> TRY IT
All of the lines below need to be copied exactly, apart from the pictures.
* * * *
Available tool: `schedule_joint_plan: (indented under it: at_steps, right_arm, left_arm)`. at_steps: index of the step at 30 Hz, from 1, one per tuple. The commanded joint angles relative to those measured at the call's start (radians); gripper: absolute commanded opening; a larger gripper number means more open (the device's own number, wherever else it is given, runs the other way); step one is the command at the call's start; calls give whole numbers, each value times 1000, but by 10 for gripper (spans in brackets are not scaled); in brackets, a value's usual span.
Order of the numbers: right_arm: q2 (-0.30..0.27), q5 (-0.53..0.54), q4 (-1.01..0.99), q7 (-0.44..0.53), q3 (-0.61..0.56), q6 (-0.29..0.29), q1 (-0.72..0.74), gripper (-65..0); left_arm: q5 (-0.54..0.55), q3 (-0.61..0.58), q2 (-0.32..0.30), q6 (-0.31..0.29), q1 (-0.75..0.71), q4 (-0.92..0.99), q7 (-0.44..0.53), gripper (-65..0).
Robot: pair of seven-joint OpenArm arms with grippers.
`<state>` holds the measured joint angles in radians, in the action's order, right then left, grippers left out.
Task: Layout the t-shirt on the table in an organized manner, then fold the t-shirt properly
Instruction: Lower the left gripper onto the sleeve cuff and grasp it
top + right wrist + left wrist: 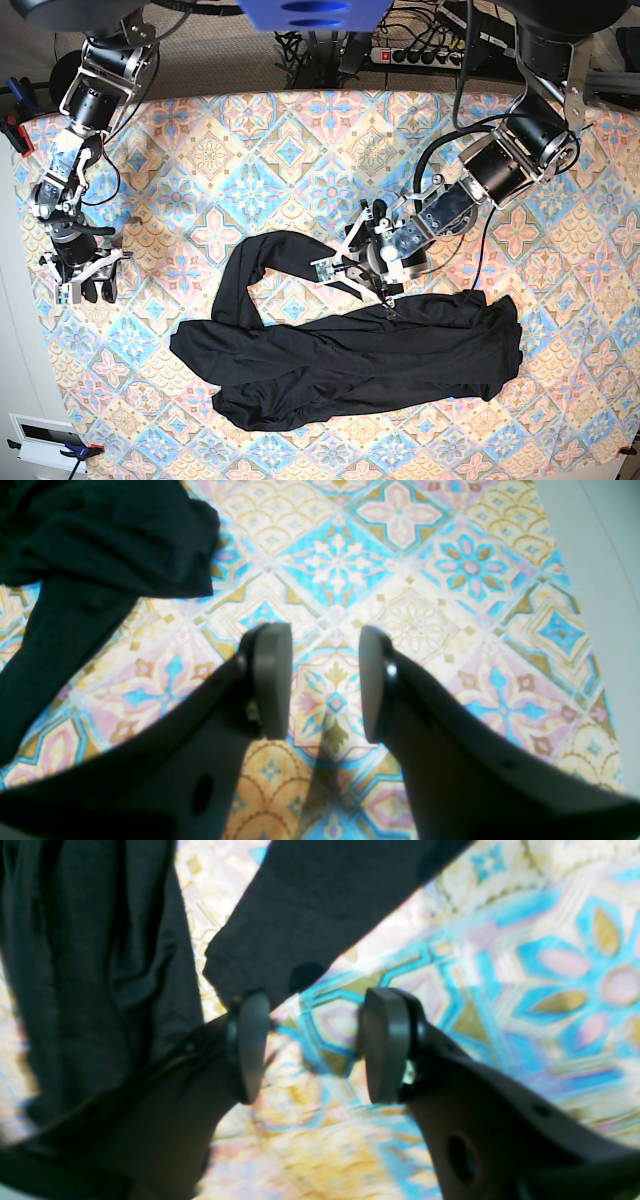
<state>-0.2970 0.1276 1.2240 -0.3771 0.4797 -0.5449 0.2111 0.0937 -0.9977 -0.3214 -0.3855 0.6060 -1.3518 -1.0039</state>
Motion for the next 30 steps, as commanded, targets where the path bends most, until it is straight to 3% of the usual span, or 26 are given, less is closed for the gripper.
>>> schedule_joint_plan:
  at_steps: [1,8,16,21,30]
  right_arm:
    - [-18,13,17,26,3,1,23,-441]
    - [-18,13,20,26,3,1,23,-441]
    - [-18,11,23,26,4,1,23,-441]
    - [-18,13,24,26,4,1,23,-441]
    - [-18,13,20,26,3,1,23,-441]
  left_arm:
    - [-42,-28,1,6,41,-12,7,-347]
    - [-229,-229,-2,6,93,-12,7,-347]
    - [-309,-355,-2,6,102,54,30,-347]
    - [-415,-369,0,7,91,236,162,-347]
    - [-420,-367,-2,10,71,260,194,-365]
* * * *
> ANSWER TO THE EXERCISE
Available tool: `schedule_joint_plan: (indented under it: at_steps, right_arm, left_arm)`. at_steps: index of the step at 30 Hz, from 1, one per tuple. The commanded joint angles relative to those measured at the call's start (radians); gripper: absolute commanded opening; a larger gripper number means more open (the device's own number, wherever else it is given, runs the other way); step one is the command at the call's start; calls give whole numbers, each value times 1000, but by 10 for gripper (spans in brackets are not scaled); in brackets, a value's usual span.
Order of the numbers: right_arm: q2 (-0.30..0.27), q5 (-0.53..0.54), q4 (-1.01..0.99), q7 (-0.44..0.53), q3 (-0.61..0.56), q6 (-0.29..0.29), q1 (-0.72..0.74), gripper (-65..0); left_arm: q5 (-0.54..0.55), q3 (-0.61..0.58), q2 (-0.32..0.30), q6 (-0.31..0.29), q1 (-0.75..0.71), q4 (-0.92..0.99), q7 (-0.44..0.53), gripper (-65..0).
Robot: pair of seven-joint OpenArm arms with grippers.
`<state>` holds the measured joint angles in radians, in the action's order, right then left, grippers left out.
Task: Layout the t-shirt on the table in an organized manner, then fold the t-shirt properly
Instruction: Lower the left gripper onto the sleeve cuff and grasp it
top + right wrist + left wrist: 
<state>-0.2970 0.1276 1.2240 -0.3771 0.4797 -0.5449 0.2111 0.0937 -0.9977 -0.3214 -0.3855 0.6060 -1.3518 -1.0039</state>
Motion for the next 30 steps, as commanded, targets where the path bends most, until it is straight to 3% of the usual span, or 26 are given, less is closed for the gripper.
>>> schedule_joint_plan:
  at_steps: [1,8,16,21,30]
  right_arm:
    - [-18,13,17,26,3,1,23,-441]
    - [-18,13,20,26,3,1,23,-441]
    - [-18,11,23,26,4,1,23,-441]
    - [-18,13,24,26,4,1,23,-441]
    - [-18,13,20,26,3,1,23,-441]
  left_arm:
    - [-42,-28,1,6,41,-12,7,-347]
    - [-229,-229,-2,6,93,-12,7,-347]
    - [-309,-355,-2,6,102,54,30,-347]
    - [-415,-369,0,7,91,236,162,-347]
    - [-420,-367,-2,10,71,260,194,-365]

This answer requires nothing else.